**Problem to work on**
Please return all lines in the listing holding the word "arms".

☆ ☆ ☆

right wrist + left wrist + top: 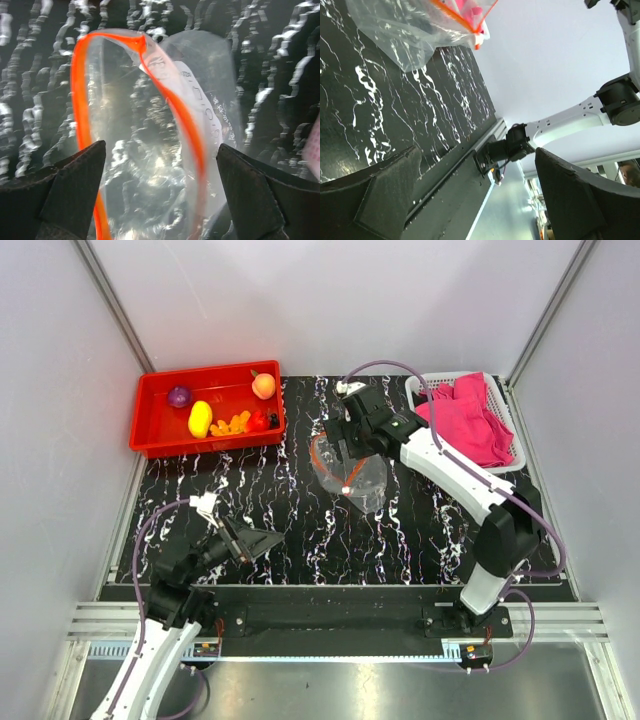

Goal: Open the zip-top bag and remove the fake food

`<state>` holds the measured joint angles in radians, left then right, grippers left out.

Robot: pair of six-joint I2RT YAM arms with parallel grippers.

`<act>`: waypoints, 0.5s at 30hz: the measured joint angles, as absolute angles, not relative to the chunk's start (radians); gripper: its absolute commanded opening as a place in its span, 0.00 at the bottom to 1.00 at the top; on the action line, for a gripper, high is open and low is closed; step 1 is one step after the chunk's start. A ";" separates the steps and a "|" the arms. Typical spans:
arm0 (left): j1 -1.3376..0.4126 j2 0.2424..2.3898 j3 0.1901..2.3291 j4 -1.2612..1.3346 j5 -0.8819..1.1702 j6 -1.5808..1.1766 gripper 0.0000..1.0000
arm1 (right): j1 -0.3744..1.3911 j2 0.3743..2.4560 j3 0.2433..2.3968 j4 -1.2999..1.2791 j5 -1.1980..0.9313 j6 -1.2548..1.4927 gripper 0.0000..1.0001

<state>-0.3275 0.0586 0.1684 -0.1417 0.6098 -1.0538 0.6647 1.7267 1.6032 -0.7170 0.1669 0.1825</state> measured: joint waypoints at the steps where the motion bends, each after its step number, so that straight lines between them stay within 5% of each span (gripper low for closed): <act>1: -0.327 0.060 0.171 -0.148 0.617 -1.053 0.99 | 0.665 1.717 1.597 -0.714 0.140 0.200 1.00; 15: -0.327 0.112 0.256 -0.145 0.674 -1.036 0.99 | 0.665 1.165 1.276 -0.646 -0.015 0.401 1.00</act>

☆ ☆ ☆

**Solution for this task**
Robot: pair of six-joint I2RT YAM arms with parallel grippers.
`<act>`: waypoints, 0.5s at 30hz: the measured joint angles, as absolute angles, not relative to the chunk's start (radians); gripper: its absolute commanded opening as a place in its span, 0.00 at the bottom to 1.00 at the top; on the action line, for a gripper, high is open and low is closed; step 1 is one step after the chunk's start. A ";" separates the steps and a "|" the arms. Typical spans:

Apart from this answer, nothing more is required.